- [YOUR INSTRUCTIONS] Each line of the data below containing "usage" needs to be listed.

○ ○ ○ ○ ○ ○ ○

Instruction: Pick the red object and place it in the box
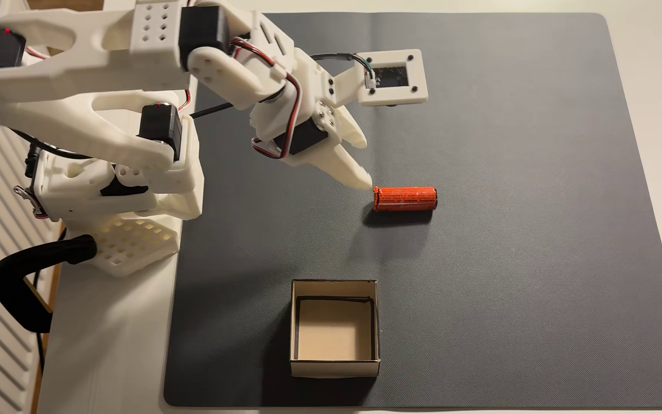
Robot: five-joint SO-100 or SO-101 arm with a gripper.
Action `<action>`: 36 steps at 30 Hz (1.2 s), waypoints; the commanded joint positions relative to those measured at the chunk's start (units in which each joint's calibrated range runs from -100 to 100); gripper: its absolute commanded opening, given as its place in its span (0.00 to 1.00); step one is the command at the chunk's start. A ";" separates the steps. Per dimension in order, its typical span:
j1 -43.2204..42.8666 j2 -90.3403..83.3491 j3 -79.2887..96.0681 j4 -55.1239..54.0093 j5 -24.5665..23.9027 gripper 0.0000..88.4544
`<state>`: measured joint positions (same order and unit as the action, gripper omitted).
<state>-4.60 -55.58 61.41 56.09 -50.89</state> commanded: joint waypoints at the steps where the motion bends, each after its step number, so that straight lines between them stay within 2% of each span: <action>1: -0.07 4.22 -1.22 -6.09 -0.17 0.38; 7: -0.45 10.77 6.12 -21.38 -3.34 0.39; 17: -2.23 24.38 7.85 -35.89 -4.80 0.39; 31: -4.60 38.83 6.12 -47.26 -6.42 0.39; 33: -4.45 39.85 6.21 -47.96 -6.42 0.37; 36: -4.01 40.45 6.40 -47.78 -6.16 0.27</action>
<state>-8.54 -15.48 69.43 8.70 -57.26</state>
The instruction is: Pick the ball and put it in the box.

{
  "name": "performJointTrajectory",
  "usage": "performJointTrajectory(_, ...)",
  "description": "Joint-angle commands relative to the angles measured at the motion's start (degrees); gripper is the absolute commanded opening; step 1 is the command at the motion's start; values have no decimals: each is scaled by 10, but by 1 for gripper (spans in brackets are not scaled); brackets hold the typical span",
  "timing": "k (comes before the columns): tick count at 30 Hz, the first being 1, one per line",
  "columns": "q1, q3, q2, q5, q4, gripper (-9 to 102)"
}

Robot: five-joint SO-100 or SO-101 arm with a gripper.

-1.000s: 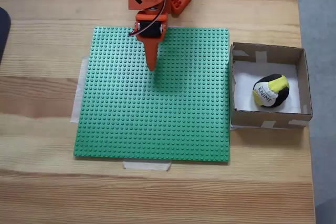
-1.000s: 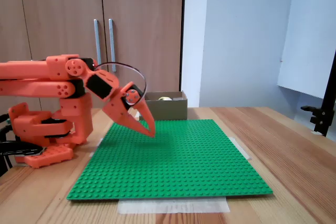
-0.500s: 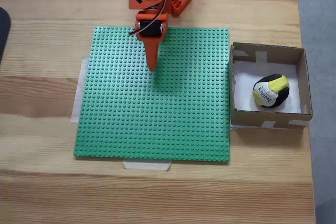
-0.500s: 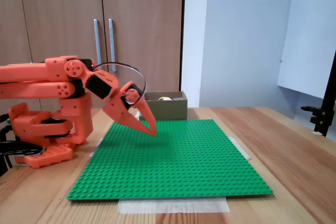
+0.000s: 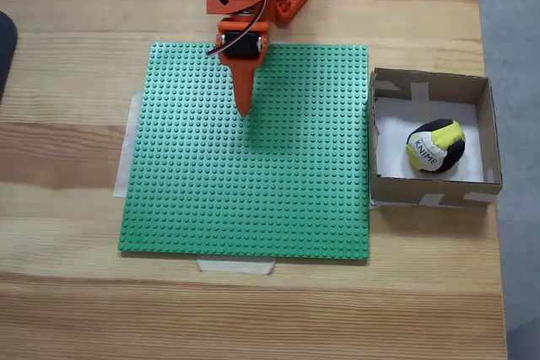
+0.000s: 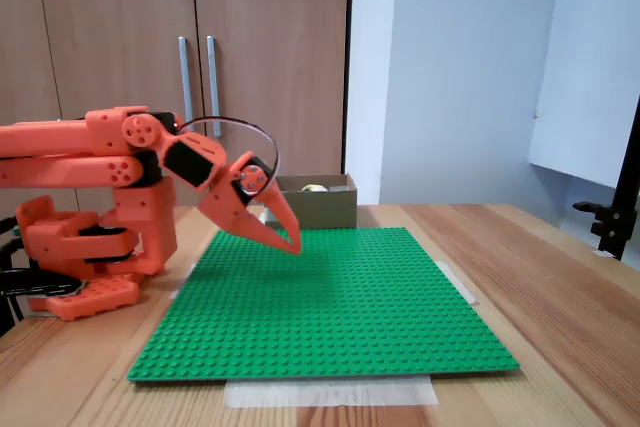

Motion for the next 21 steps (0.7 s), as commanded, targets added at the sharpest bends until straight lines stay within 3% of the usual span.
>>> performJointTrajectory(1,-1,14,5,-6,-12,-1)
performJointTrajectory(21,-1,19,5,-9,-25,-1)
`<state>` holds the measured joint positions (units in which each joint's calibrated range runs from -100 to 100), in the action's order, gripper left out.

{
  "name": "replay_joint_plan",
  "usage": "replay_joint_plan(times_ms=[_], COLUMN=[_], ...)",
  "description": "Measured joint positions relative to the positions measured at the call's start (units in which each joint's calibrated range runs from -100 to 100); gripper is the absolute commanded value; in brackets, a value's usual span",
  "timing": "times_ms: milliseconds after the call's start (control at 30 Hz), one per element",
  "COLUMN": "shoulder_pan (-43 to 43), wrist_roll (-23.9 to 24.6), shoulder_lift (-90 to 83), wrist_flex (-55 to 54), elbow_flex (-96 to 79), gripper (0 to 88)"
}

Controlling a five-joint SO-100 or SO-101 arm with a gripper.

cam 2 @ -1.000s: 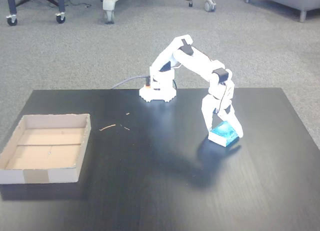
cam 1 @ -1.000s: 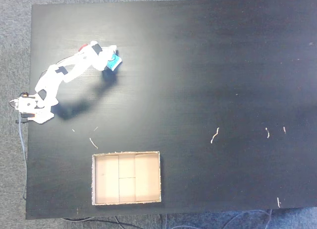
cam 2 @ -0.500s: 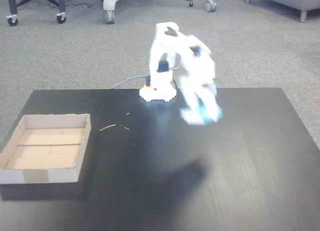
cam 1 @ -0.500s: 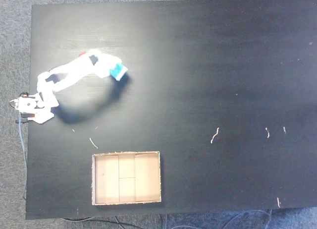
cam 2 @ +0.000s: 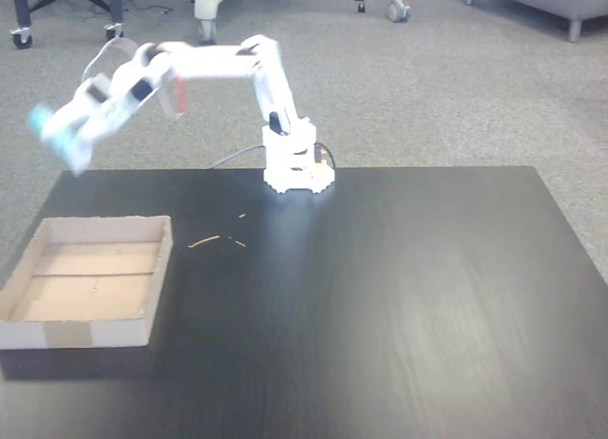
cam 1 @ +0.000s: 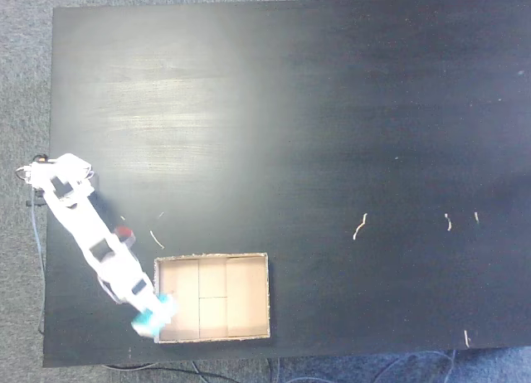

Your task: Pick the green block and drop it in the box on the right.

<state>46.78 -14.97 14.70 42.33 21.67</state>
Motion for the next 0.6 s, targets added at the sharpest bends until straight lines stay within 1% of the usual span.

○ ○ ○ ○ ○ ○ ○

- [EXERCISE SOLUTION]
  "usage": "performJointTrajectory(_, ...)",
  "usage": "replay_joint_plan(times_ms=[_], COLUMN=[_], ...)",

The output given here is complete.